What needs to be done:
In the listing below, locate the line that contains "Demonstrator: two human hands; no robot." and the line that contains "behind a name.". Restate word for word those two lines and every line between them, and nothing else.

Supplied records:
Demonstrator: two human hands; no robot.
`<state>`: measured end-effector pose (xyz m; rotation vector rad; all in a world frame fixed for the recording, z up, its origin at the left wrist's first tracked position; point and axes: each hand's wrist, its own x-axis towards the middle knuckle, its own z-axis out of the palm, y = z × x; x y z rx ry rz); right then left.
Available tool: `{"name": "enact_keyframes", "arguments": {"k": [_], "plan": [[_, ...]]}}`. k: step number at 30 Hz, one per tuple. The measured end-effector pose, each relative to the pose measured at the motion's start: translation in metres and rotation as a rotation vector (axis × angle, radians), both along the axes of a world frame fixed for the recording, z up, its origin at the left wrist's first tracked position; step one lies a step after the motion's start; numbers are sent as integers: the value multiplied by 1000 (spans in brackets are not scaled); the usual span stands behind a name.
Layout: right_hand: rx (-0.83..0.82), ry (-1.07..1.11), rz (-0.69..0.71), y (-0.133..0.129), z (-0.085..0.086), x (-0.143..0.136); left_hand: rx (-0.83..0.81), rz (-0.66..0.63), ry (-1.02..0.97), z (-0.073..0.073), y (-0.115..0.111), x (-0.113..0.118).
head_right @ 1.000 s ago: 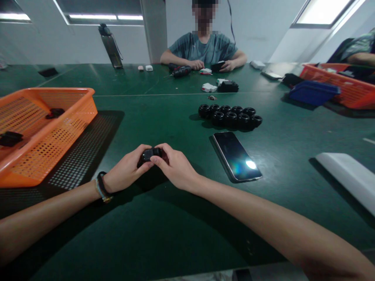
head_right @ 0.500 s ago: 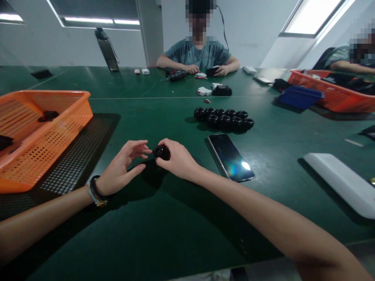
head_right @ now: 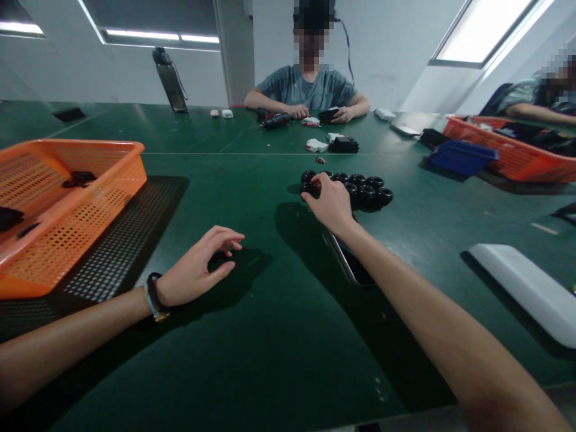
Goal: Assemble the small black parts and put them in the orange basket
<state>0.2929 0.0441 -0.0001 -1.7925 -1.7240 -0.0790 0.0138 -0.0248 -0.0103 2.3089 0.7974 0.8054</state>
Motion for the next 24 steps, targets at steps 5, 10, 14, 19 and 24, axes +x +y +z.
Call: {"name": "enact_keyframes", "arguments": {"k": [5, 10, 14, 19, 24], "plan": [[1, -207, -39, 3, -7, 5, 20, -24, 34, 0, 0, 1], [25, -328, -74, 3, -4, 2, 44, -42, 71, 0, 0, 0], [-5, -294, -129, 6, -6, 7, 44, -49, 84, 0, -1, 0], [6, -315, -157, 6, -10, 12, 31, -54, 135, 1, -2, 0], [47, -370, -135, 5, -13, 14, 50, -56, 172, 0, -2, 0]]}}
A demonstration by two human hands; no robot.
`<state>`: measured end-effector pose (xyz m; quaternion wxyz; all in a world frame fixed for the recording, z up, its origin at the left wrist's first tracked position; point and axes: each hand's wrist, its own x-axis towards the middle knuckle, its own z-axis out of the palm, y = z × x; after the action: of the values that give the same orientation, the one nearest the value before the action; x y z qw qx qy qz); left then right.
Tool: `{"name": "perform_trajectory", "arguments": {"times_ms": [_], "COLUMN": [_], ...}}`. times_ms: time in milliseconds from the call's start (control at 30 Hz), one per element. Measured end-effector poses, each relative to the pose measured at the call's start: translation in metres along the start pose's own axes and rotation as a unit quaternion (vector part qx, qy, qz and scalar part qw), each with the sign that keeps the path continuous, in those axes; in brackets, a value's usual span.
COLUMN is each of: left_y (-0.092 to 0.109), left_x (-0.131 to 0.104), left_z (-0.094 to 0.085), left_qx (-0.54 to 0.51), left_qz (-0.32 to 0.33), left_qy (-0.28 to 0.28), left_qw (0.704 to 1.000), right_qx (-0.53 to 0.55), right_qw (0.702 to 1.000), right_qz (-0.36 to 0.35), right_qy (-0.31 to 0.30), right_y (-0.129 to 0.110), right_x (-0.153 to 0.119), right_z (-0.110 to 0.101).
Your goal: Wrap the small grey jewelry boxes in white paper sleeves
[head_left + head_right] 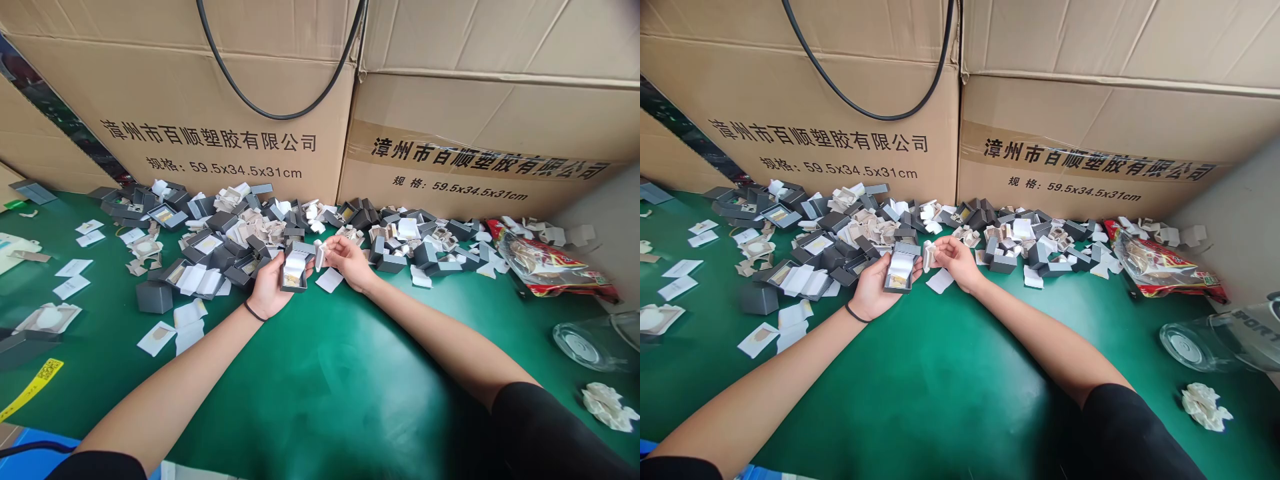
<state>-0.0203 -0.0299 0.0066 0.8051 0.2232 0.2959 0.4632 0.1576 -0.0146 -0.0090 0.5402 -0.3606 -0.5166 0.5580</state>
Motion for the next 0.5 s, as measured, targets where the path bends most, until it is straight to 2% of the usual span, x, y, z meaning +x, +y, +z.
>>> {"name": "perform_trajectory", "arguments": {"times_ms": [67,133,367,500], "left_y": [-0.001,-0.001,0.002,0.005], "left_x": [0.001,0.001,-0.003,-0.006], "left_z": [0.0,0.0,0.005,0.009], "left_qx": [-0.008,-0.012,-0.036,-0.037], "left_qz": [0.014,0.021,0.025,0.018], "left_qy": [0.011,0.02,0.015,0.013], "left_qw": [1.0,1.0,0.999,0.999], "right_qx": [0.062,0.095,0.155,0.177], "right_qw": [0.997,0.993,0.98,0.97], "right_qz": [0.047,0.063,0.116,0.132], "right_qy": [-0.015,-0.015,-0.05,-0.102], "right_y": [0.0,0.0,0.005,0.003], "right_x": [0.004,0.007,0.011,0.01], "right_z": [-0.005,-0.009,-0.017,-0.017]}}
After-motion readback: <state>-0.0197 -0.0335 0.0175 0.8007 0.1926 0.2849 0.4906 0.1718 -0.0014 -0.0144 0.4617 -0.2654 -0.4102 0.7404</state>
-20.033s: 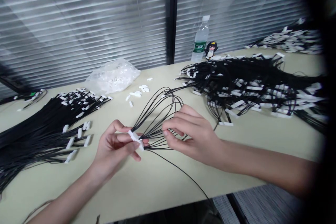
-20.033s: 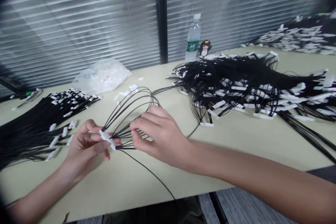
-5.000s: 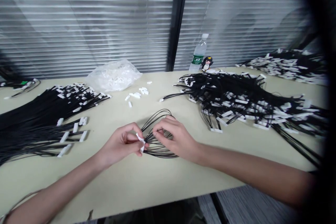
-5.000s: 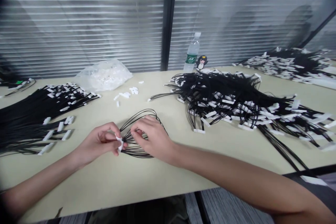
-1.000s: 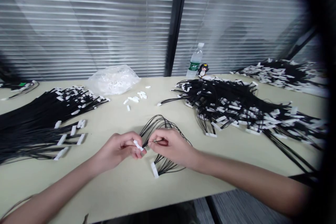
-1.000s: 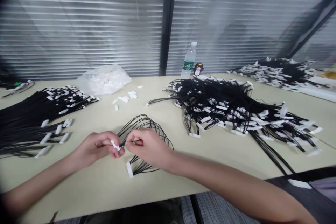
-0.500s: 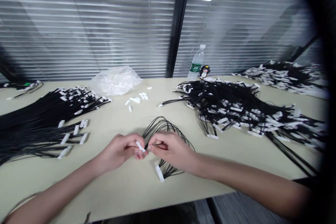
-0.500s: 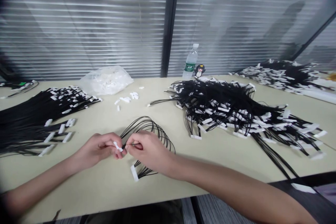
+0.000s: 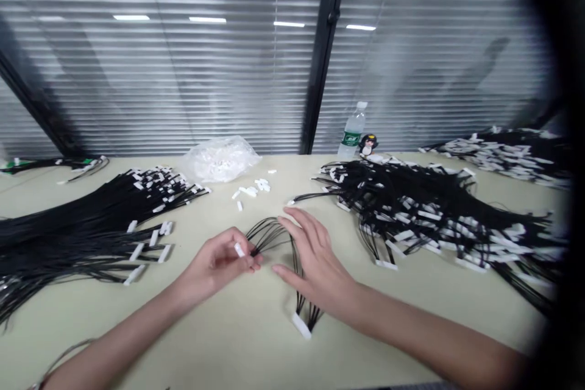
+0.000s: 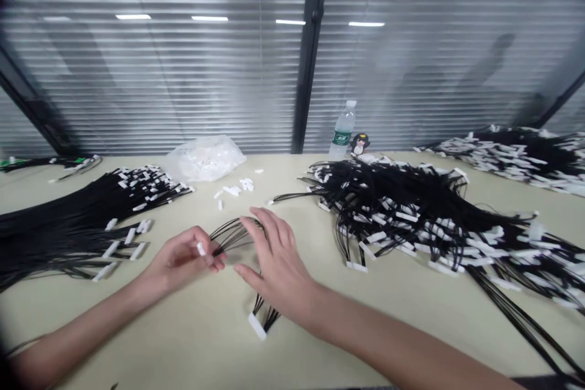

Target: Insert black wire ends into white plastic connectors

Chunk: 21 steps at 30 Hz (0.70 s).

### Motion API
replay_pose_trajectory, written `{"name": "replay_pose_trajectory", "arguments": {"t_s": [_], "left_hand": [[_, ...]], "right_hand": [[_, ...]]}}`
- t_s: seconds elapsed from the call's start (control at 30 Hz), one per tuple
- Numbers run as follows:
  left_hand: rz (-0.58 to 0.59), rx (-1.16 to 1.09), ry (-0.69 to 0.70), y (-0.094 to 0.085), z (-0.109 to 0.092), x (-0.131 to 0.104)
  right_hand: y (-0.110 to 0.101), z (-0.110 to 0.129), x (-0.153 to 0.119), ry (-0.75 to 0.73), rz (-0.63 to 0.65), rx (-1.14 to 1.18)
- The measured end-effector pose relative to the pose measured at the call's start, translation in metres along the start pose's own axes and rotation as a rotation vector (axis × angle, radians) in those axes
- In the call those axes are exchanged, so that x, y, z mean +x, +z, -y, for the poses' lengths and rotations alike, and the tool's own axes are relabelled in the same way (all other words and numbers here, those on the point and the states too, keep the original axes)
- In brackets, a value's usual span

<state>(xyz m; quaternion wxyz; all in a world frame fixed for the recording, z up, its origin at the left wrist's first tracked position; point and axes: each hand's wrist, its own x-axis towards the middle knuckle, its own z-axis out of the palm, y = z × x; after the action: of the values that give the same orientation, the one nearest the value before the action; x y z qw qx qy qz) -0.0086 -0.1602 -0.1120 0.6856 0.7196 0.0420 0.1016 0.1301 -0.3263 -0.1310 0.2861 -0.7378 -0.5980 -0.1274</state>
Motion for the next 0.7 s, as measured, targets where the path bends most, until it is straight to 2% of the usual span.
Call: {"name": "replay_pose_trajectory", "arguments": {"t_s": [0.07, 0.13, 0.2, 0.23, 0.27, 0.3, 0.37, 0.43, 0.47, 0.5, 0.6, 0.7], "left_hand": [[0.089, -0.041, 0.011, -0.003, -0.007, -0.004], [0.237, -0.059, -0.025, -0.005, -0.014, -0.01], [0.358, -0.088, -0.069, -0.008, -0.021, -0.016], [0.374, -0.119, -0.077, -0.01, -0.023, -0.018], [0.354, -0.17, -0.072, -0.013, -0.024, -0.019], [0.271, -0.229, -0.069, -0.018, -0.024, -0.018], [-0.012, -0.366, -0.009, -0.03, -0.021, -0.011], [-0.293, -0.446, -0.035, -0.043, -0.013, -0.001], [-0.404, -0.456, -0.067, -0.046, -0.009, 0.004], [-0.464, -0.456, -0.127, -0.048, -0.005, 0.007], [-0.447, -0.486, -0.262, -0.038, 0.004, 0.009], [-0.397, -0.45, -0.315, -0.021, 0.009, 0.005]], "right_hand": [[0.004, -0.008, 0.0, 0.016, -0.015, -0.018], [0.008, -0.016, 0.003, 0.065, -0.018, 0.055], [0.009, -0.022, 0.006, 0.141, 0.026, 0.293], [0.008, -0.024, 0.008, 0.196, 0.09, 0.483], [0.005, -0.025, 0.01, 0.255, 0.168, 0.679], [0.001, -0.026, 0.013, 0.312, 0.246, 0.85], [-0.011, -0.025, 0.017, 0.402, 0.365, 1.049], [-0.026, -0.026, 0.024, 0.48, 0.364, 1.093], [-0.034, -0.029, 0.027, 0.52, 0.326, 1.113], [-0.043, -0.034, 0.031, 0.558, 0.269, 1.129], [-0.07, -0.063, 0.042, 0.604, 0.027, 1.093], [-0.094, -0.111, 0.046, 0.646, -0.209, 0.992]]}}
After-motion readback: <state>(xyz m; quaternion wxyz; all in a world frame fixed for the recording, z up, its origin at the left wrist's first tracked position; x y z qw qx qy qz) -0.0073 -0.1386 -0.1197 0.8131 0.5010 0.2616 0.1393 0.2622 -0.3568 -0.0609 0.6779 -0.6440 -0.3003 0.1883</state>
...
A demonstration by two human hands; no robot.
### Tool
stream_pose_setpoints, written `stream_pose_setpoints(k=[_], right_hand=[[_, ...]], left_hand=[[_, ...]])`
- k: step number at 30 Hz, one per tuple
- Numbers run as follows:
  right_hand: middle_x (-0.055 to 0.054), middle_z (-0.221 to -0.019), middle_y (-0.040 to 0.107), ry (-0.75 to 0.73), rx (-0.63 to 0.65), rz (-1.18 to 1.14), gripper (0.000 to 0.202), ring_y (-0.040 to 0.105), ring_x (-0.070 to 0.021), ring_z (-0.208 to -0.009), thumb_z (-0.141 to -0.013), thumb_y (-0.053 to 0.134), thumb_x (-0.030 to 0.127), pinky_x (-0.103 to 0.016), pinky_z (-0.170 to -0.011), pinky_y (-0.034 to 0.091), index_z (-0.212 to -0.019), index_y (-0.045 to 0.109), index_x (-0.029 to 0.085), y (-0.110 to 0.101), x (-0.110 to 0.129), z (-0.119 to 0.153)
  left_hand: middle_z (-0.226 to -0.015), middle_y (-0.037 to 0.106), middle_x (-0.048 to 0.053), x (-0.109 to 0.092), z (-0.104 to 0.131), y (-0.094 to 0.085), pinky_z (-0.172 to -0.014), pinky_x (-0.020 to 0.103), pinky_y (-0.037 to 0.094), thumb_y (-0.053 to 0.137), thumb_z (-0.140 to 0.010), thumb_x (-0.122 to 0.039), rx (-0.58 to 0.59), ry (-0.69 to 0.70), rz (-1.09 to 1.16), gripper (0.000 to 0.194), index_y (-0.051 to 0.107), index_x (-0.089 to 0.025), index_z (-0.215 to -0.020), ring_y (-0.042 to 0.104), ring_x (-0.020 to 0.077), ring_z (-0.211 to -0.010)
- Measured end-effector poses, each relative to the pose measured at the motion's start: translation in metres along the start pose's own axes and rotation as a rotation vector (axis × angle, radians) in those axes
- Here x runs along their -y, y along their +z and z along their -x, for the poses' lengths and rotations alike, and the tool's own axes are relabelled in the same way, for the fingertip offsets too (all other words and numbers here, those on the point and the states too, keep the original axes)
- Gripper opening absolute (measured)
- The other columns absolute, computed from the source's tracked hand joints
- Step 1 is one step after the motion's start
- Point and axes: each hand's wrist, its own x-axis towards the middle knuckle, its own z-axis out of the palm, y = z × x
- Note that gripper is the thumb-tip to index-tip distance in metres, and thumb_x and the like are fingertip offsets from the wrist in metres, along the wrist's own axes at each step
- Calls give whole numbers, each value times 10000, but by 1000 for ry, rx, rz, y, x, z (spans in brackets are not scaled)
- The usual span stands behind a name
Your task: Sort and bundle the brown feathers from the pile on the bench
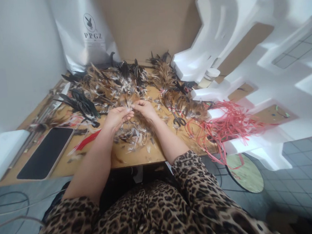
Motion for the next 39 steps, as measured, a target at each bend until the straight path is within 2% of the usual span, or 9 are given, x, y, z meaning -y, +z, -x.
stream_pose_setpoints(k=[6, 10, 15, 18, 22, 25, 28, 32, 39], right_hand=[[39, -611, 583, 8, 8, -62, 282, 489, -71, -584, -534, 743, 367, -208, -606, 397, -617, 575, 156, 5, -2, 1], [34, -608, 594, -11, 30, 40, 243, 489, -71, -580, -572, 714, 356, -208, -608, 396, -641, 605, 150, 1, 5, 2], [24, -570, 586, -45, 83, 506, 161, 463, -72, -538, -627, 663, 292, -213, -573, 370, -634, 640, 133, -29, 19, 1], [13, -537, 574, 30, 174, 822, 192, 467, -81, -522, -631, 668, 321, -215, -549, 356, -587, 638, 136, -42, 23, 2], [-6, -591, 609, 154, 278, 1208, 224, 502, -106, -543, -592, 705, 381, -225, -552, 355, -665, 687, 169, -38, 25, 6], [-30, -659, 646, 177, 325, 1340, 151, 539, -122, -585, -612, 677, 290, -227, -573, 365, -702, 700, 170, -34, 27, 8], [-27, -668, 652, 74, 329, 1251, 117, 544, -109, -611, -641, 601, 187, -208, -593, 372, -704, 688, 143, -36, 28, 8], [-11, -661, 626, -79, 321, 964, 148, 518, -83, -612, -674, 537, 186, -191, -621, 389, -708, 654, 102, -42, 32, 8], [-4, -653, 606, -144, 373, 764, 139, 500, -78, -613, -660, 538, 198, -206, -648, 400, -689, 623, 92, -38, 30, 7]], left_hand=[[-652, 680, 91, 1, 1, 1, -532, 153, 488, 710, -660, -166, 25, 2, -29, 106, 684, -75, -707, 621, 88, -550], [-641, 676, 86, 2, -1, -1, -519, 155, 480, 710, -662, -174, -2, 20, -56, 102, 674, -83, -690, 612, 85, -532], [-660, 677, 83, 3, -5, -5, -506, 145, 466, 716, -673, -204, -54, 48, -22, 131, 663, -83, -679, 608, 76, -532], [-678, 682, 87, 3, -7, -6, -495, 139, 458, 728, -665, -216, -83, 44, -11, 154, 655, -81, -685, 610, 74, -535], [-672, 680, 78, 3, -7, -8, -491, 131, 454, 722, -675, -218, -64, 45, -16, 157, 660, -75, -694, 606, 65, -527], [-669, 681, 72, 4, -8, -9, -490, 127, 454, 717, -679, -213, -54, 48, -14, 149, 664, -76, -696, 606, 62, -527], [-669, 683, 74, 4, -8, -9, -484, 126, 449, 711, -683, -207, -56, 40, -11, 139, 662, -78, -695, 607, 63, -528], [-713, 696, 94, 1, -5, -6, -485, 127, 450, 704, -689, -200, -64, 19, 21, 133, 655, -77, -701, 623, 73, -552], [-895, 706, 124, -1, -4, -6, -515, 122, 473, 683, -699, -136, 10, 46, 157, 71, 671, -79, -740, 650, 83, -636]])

Solution for this exercise:
Demonstrator: two human hands; no robot.
`<state>`: measured end-effector pose (xyz m; rotation vector rad; all in a world frame fixed for the recording, z up, its origin at the left wrist's first tracked position; point and axes: each hand's wrist, its own x-axis towards the middle knuckle, its own z-axis out of the palm, y = z × x; x y z rx ry rz); right then left.
Available tool: `{"name": "enact_keyframes", "arguments": {"k": [_], "plan": [[_, ...]]}}`. k: step number at 30 Hz, one per tuple. The measured end-effector pose, each relative to the pose measured at the motion's start: translation in metres and rotation as a rotation vector (axis × angle, radians), both along the axes of a world frame fixed for the recording, z up, its origin at the left wrist's first tracked position; step one lies a step after the motion's start; numbers are sent as integers: the value multiplied by 1000 (spans in brackets are not scaled); the usual span stands behind a name.

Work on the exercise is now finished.